[Items from a dataset]
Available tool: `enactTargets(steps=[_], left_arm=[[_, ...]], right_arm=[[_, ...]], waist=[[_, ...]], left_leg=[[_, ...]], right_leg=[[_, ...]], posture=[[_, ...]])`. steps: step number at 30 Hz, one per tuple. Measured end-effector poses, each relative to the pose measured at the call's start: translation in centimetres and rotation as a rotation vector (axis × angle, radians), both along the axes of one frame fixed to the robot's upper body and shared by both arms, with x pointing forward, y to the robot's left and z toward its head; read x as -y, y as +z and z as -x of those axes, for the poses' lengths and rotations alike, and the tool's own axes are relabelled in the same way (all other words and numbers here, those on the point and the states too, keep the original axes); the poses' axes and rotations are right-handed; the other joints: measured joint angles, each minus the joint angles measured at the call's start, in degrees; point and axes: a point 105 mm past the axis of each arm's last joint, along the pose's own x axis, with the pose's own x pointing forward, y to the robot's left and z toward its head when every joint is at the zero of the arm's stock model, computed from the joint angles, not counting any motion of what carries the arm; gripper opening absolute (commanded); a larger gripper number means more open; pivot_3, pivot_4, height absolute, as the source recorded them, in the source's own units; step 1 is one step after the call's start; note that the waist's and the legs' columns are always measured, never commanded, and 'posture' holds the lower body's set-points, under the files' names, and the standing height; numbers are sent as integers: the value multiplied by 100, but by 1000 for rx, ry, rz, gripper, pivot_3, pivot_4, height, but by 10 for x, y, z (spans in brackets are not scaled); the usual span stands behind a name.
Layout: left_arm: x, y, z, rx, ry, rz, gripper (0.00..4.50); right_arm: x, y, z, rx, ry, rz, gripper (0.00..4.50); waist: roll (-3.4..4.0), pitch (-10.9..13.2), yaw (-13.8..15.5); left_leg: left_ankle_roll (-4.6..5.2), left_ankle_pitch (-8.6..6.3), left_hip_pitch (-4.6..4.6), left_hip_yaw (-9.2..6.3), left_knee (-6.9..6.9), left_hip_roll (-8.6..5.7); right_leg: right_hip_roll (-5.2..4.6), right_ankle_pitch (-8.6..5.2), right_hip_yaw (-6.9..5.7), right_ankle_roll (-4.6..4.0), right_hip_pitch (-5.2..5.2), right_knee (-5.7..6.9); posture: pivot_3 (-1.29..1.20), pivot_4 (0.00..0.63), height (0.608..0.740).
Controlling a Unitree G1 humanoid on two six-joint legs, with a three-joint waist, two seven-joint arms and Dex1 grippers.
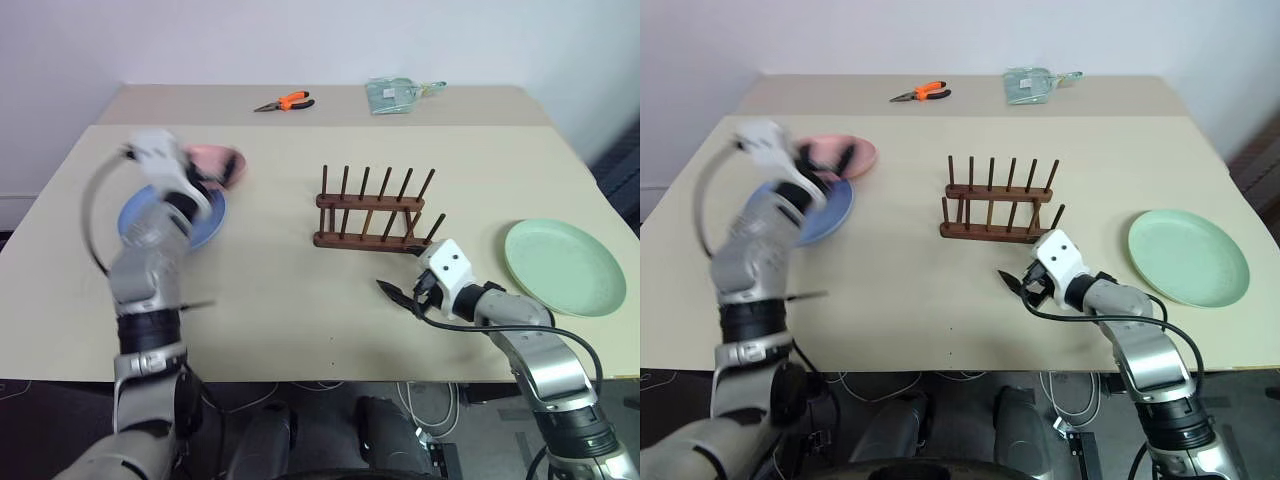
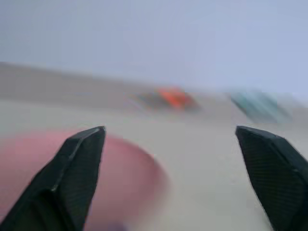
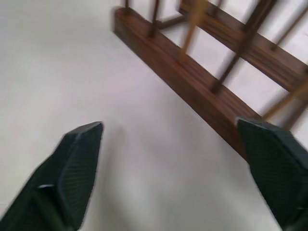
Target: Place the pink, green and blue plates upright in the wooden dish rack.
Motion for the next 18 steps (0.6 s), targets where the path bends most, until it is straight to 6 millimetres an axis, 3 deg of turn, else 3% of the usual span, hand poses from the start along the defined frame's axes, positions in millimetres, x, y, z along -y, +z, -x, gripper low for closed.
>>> enactTargets(steps=[2,4,6,9,15,18], left_arm=[[-24,-3,4,-29,135,86,4451],[-43,-28,6,-127,233,206,4451],[-50,-48,6,-209,252,282,4451],[-47,-65,-3,-289,192,406,4451],[-32,-77,-29,-367,71,613,4451],[-25,-92,-39,-407,47,688,3611]], right_arm=[[-5,-1,0,-3,18,-1,4476],[-10,1,-1,5,34,-8,4476],[-13,3,-2,13,41,-14,4476],[-18,5,-3,20,51,-30,4476],[-20,-2,2,1,49,-35,4476],[-13,-7,7,-10,17,-32,4500]], waist=[[2,-2,3],[0,0,8],[-16,3,15],[-24,0,64],[-24,-1,102],[-25,-1,114]], left_leg=[[-1,0,2,0,-1,-2],[-2,1,-3,-3,1,-2],[-6,4,-8,-6,5,-3],[-6,4,-9,-8,10,-5],[-7,4,-7,-6,4,-6],[-7,4,-8,-4,5,-7]], right_leg=[[0,2,1,-4,0,2],[0,3,0,-5,-4,4],[4,3,-2,-6,-5,5],[3,4,-3,-5,-1,4],[3,4,-3,-5,-5,5],[2,4,-2,-5,-5,4]], posture=[[0,150,740],[0,150,740],[0,150,740],[0,150,740],[0,150,740],[0,150,740]])
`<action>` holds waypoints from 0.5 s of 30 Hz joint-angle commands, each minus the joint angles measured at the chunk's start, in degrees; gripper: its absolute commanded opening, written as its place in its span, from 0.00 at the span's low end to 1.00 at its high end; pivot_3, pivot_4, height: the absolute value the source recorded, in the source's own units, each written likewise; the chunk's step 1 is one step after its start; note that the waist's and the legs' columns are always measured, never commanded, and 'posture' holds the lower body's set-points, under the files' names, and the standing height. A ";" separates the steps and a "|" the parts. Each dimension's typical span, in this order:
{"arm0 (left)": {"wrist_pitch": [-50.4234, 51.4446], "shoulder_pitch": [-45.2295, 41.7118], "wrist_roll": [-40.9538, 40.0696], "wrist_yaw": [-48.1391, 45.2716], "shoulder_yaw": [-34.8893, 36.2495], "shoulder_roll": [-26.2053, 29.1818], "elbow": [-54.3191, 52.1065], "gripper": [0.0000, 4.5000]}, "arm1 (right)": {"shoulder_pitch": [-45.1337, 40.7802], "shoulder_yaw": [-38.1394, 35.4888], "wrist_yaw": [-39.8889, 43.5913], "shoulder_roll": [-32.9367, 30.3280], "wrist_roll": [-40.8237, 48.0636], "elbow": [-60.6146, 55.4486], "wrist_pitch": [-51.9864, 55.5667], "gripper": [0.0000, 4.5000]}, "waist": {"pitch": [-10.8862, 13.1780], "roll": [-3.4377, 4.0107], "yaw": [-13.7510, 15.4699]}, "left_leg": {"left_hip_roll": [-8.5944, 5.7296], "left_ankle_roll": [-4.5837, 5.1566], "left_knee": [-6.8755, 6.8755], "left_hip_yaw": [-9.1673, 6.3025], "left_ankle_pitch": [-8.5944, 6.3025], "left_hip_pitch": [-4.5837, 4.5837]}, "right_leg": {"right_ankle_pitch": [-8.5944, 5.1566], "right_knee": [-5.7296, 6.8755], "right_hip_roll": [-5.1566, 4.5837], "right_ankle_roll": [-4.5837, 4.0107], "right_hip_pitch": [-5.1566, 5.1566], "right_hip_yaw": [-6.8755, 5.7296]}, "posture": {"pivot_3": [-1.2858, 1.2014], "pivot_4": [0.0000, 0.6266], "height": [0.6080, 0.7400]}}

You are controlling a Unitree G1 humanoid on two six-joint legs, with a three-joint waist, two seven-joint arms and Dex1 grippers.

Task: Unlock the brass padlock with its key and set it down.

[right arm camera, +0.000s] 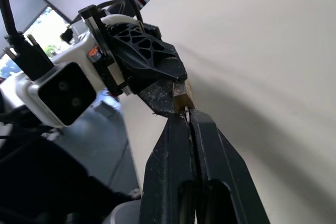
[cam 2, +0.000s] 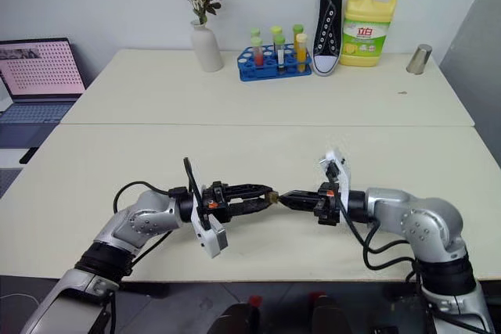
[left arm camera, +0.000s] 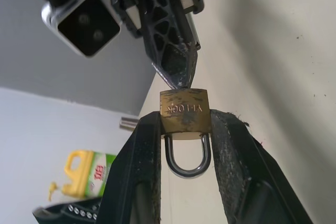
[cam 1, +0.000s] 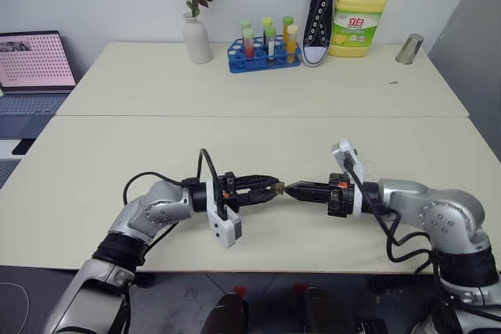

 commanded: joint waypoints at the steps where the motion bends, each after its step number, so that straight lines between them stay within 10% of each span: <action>1: -0.99 -0.80 2.22 1.74 -0.04 0.68 0.99 0.22 | -2.97 -3.02 -3.75 1.62 8.95 3.26 8.85 0.00 | 0.00 0.00 -0.08 | 0.00 0.00 0.00 0.02 0.00 -0.01 | 0.00 0.00 0.00 0.00 -0.01 0.02 | 0.52 0.24 1.00; 15: -0.70 -0.03 5.94 6.53 -0.10 0.90 0.58 0.22 | -10.45 -8.34 -15.86 7.92 16.57 14.41 20.02 0.00 | -0.01 0.02 -0.17 | -0.01 0.02 0.00 0.04 0.00 -0.03 | 0.00 0.12 -0.02 0.00 -0.08 0.05 | 0.52 0.24 1.00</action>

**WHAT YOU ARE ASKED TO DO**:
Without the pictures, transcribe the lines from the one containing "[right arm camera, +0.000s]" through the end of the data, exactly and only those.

**RESPONSE TO THIS TASK**:
[right arm camera, +0.000s] 
[cam 2, +0.000s] 
[left arm camera, +0.000s] 
[cam 1, +0.000s] 

 commanded: joint waypoints at the steps where the motion bends, each after its step number, so that straight lines between them stay within 10% of each span: <action>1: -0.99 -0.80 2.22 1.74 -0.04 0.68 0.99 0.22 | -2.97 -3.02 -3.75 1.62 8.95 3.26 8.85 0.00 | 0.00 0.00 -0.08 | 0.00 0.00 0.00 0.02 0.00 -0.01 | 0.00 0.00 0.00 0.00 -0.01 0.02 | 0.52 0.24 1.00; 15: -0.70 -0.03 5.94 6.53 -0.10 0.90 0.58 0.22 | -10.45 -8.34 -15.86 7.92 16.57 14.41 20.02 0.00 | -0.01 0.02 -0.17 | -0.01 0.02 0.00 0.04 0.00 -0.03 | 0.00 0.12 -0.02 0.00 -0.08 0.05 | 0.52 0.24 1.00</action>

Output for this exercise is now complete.